Leurs travaux sont financés, en partie, par l’Agence de la protection de l’environnement des Etats-Unis, dans le cadre de son concours P3 (« People, Prosperity and the Planet »).

 

Cette initiative vient s’ajouter aux années de partenariat sur divers projets et à un programme d’échange de professeurs entre l’université de l’État du Minnesota à Mankato (MSU) et l’université Kwame Nkrumah pour les sciences et la technologie (KNUST) au Ghana. Ce printemps, la MSU a célébré ses relations avec la KNUST en organisant des conférences et des activités portant sur le Ghana.

 

Dans les villages de pays en développement, tel le Ghana, l’accès à l’eau chaude est limité. Les chauffe-eau coûtent chers, de même que l’énergie pour les faire fonctionner. D’habitude, on brûle du bois pour chauffer de l’eau, ce qui contribue à la pollution de l’air et au déboisement et constitue un risque pour la santé, a indiqué à America.gov le professeur Saeed Moaveni, de la MSU.

 

Des étudiants des deux universités travaillent de concert pour comparer divers modèles de chauffe-eau solaires, en évaluant différents aspects tels l’usage efficace des ressources, le coût, les difficultés de fabrication et l’emploi de matériaux locaux.

 

« Les chauffe-eau utilisent de l’énergie solaire pour chauffer 190 litres d’eau jusqu’à 50 degrés en quelques heures, au lieu de brûler près de 2 kilos de bois, ce qui aurait produit près de 500 grammes de gaz carbonique », a dit Chris Esser, un étudiant de la MSU.

 

L’eau chaude peut alors être utilisée pour la toilette personnelle et pour le nettoyage.

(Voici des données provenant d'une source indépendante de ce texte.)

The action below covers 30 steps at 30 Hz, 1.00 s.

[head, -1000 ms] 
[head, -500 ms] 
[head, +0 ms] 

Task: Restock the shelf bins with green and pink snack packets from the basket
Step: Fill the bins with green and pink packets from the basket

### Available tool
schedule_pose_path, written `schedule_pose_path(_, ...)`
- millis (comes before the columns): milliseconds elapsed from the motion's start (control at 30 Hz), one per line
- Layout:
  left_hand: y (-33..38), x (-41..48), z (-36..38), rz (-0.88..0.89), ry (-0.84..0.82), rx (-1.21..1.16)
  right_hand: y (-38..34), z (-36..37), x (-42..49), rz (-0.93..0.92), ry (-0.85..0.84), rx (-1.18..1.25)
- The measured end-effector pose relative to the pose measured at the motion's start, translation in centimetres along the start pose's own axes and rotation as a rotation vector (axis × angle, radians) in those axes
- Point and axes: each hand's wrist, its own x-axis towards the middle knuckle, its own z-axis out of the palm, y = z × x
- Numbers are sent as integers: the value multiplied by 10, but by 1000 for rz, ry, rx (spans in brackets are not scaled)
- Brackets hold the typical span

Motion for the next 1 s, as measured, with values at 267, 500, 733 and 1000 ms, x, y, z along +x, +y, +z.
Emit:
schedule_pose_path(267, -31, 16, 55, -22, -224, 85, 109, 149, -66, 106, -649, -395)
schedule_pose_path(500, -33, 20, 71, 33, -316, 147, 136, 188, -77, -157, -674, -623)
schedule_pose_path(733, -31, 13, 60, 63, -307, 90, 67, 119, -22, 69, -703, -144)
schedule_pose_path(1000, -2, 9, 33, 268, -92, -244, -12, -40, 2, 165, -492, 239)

Le système peut également servir à chauffer l’air à l’intérieur de bâtiments, comme dans une serre, ce qui permettrait de cultiver des légumes dans les climats plus froids sur le continent.

 

En février 2009, trois étudiants de la MSU se rendront au Ghana pour effectuer des essais avec les panneaux solaires qui doivent collecter cette énergie pour les chauffe-eau. « Ce voyage sera une excellente occasion pour se familiariser avec la mécanique vue sous un aspect différent, autre que monétaire », a dit Mike Peterson, un autre étudiant de la MSU.

 

Les étudiants de l’université de l’État du Minnesota ont, eux aussi, reçu un prix de l’Agence de protection de l’environnement, pour mener une étude sur la faisabilité de la production d’électricité à voltage réduit à partir d’une cheminée solaire, structure qui ferait passer de l’air chauffé par le soleil dans la turbine d’une tour centrale.

 

« Nous vérifions actuellement la faisabilité de petites cheminées pour la production d’électricité dans les zones qui sont complètement en dehors du réseau électrique », a dit Derek Gramstad, un étudiant de la MSU.